Another thing that I would like to add is that Josh Johnson has been very consistent at preventing home runs and having a HR/FB rate that is less than league average. This is shown by his 8.2% career average and that he has posted HR/FB rates lower than league average in every year of his career except 2013. This causes his FIP to be consistently lower than his xFIP and SIERA (has been every year save 2013). So while xFIP and SIERA are the best estimators of ERA, Josh Johnson usually outperforms them in FIP. He had an excellent 3.40 FIP last year and was just a bit unlucky with LOB%, which cause his ERA to higher at 3.81. Using all of this information and the proof that Josh Johnson hasn’t changed, it would be safe to say that his ERA should be around 3.55 next year (if he were still in the NL) if everything keeps trending the same way.
There are two more things to consider though: league change and age. The AL ERA this year is 0.26 runs higher than the NL ERA. This can be accounted for in the 3.55, which brings him back to around 3.70-3.90. Age is another thing to consider, Josh Johnson is going from 29 to 30 years old.
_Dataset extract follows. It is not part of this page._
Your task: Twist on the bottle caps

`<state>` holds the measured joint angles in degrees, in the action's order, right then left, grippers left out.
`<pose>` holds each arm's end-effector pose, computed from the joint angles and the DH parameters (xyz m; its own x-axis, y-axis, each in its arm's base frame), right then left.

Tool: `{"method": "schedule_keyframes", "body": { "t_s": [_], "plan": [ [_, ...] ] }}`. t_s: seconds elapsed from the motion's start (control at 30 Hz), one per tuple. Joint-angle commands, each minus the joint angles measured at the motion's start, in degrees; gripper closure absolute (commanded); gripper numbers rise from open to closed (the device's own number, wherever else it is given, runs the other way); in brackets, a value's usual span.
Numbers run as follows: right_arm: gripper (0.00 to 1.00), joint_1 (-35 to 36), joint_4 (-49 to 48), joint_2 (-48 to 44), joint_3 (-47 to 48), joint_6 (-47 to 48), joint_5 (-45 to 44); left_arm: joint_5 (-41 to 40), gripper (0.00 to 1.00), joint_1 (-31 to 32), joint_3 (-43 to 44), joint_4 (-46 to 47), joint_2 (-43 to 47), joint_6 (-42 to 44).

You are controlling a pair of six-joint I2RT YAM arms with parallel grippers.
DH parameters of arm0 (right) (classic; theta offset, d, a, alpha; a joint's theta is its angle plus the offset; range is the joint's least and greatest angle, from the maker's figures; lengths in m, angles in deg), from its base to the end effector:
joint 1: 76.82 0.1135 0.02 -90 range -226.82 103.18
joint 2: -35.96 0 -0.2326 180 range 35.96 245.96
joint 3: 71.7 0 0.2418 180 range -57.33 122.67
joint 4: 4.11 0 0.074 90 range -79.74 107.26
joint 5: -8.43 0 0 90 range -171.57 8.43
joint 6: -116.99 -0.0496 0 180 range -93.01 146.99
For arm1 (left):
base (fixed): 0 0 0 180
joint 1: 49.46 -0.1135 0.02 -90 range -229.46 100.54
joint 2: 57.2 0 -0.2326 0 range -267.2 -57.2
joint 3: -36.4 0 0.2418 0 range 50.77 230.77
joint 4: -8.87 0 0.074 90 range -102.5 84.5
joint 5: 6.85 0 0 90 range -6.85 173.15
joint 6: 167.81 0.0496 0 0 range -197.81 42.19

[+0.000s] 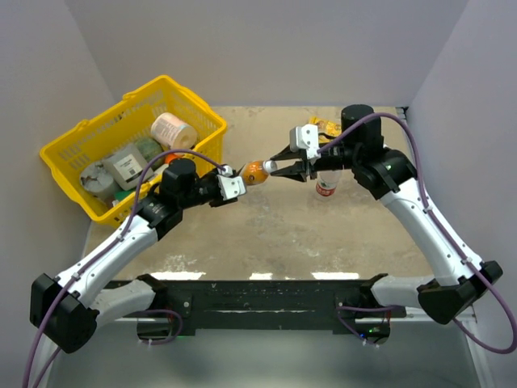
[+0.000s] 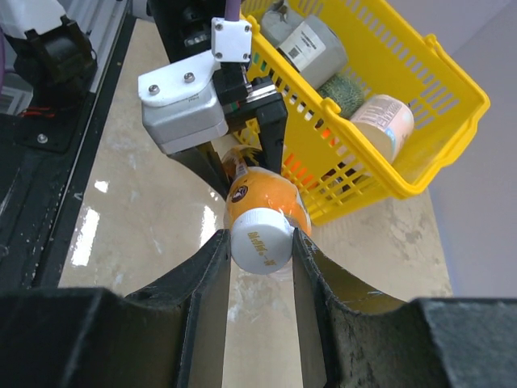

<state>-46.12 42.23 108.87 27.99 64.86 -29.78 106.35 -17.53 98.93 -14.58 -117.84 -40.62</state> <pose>0.2090 0.1694 0.4097 0.3574 -0.2294 -0.9053 -0.9286 0.0165 -0.3708 0.2093 -0.1535 0.2803 0.2333 0.5092 -0.8284 0.8235 0.3496 0.4468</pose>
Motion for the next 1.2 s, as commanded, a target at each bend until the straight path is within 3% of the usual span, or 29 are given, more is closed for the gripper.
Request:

As a pitcher, this actually gives him an approximate 0.05 decrease in ERA. This generalization is shown in this graph from Baseball Prospectus. Taking this into consideration I believe we will see Josh Johnson post an ERA between 3.65 and 3.85 next year.
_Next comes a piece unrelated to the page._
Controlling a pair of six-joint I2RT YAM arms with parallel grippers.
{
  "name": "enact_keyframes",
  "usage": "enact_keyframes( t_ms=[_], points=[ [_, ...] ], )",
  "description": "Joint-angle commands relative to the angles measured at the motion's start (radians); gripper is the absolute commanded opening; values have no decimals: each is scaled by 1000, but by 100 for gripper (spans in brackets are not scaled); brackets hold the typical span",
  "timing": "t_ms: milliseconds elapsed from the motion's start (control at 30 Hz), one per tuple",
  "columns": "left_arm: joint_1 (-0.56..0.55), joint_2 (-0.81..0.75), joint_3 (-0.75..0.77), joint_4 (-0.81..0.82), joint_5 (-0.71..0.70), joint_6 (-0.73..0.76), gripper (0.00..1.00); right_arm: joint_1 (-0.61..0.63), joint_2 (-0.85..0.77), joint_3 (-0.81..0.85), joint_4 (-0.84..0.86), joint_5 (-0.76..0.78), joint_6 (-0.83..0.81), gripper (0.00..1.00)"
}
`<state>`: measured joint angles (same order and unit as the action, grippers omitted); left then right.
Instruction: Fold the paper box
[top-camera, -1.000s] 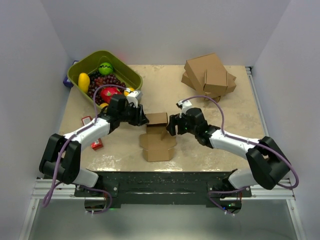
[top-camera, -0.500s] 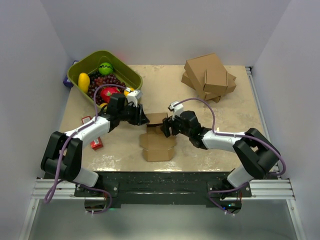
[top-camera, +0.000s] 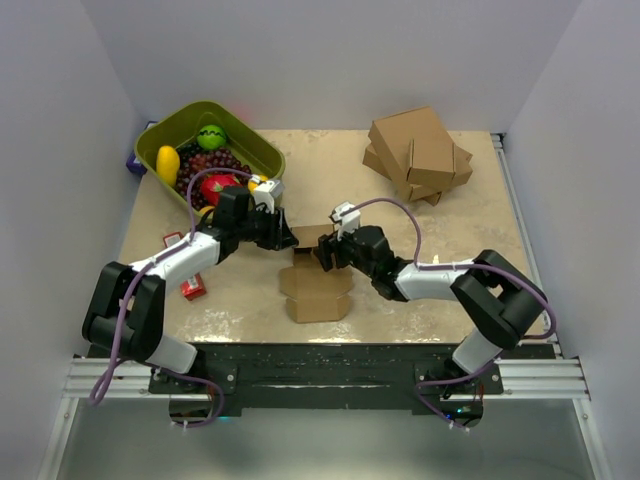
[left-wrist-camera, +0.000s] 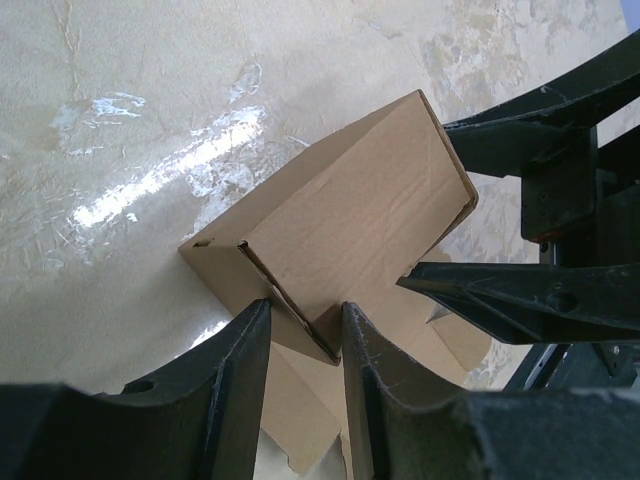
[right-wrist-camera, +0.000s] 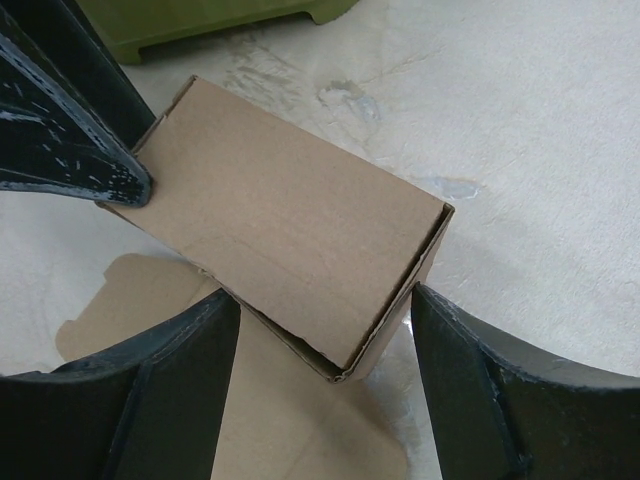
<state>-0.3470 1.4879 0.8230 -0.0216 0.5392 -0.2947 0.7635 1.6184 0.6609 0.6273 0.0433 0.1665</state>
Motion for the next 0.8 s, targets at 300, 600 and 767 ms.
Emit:
enact_keyframes(
  t_ms=[300, 600, 767],
  points=[
    [13, 20, 22, -18, 16, 20, 39, 30, 26, -11, 106, 96, -30, 58],
    [13, 25, 24, -17, 24, 20, 39, 33, 58, 14, 78, 162, -13, 47],
    [13, 31, 19, 2, 48, 16, 38, 39, 58, 11, 77, 245, 10, 41]
  ],
)
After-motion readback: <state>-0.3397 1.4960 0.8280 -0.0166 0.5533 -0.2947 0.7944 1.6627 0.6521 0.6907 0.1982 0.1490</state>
So let’s say we have Johnson posting a 3.75 ERA next year. A full season of Johnson should be around 3.0 WAR, cut his innings in half (injury risk) and that’s still 1.5 WAR. With wins being worth approximately $9M next year, Josh Johnson could realistically be worth anywhere from $13.5M to $27M, depending on injuries. A qualifying offer will be around that $13.5M. So even with a qualifying offer, the downside is that you will pay what you get, while the upside is much better. You can’t really lose. However I don’t think the Jays need to pay him $13.5M. Remember, he posted a 6.20 ERA this year. GMs around the league, as well as agents, will want to stay away from a bad, injury-prone pitcher. I believe the Jays could extend Johnson at around $11M/year over three years. At this price you could most certainly expect positive value from him. There are not really any cases like this to compare the situation with, so predicting possible contracts is a shot in the dark, but no matter the contract, I am positive it will be worth it. The Blue Jays definitely need to extend Josh Johnson as soon as possible. It is one of the best buy low opportunities they’ll ever encounter.
FIP, xFIP, SIERA are all very good ERA estimators, and their predictability is well documented. It is well known that SIERA is the best ERA estimator over samples that occur from season to season, followed very close by xFIP, with FIP lagging behind. FIP is best at showing actual performance though, because is uses all real events (K, BB, HR). Skill is commonly best attributed to either xFIP or SIERA. ERA is also well known to be the worst metric at predicting future performance, unless the sample size is very large <500IP with the pitcher remaining in the same or a very similar pitching environment.
FIP, xFIP, and SIERA are supposed to be Defense Independent Metrics, and they are. Well, they are independent of field defense, but there is one small error in the claim of defense independent. K’s and BB’s are not completely independent of defense. Catcher pitch framing plays a role in K’s and BB’s. Catchers can be good or bad at changing balls into strikes and this affects K’s and BB’s. Umpire randomness and umpire bias also play a role in K’s and BB’s. It is unknown how much of getting umpires to call more strikes is a skill for a pitcher or not. Some pitchers are consistent at getting more strike calls (Buehrle, Janssen) or less strike calls (Dickey, Delabar), but for most pitchers it is very random (especially in small sample sizes). For example Jason Grilli was in the top 5% in 2013 but was in bottom 10% in 2012.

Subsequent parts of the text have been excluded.